From Peterson I received the first inkling that my ministry could be guided by questions such as: what has God already been doing here? What traces of God’s grace can I see in this person’s life? What has God set in motion that I can get in on or name or encourage? I wondered: if I were to orient my practice of ministry around such questions, how might that change my priorities? How might it modify my need to be busy?

Through these questions, I first glimpsed the possibility of approaching the ministry of a congregation through the lens of spiritual direction: “What is God up to here? How are we being invited to collaborate with God?”  I was excited!

Somewhere in my reading during my sabbatical, I discovered the image of the pastor as a spiritual midwife or birth coach. Maybe, I began to realize, pastors are more like midwives than like doctors. As a child I understood that doctors are supposed to be busy, with a waiting room full of people.

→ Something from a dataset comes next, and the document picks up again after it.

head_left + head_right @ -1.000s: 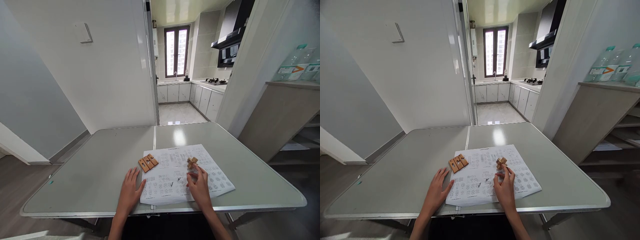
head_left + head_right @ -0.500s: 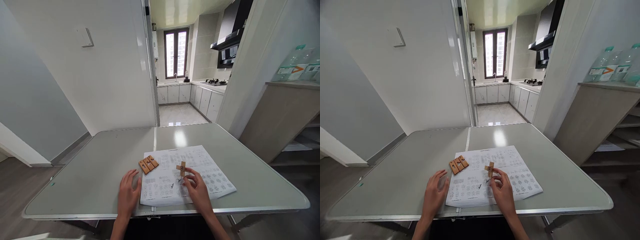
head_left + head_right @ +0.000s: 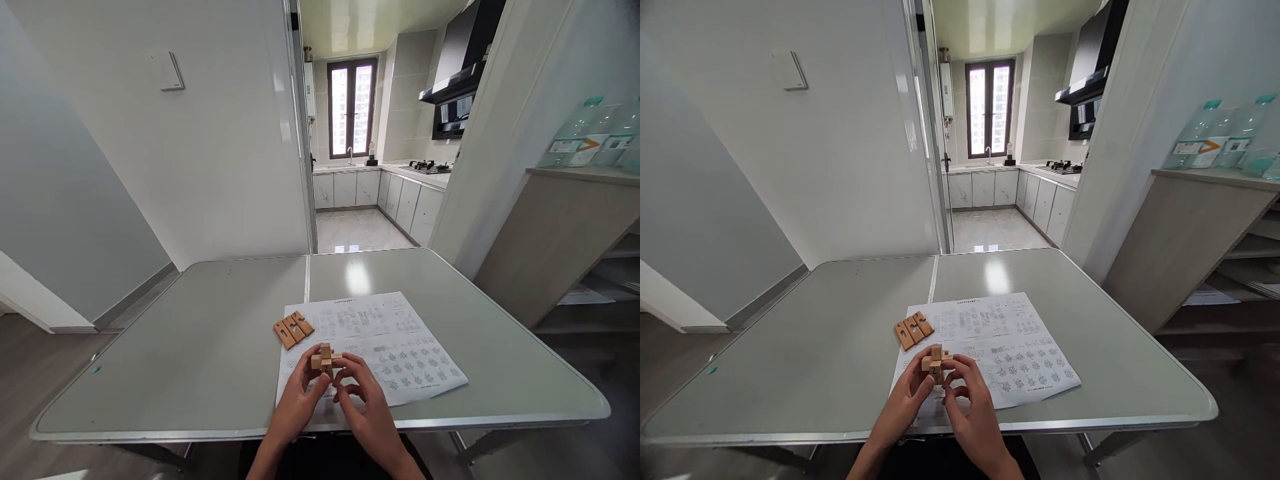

But midwives are quietly on the scene, reading the signs to detect when something good is ready to be born. They coach the process as people and groups labour towards new life in the Spirit. Midwives know when to pause for a cup of tea for the sake of the birth process underway.

I resolved that as I re-entered ministry, I would pay more attention to when it was right to be outwardly busy, and when spiritual leadership actually required me to back off, to watch and wait, to pause for that cup of tea. In other words, sometimes I could stop paddling furiously, watch for the river current to show itself, and let it carry me.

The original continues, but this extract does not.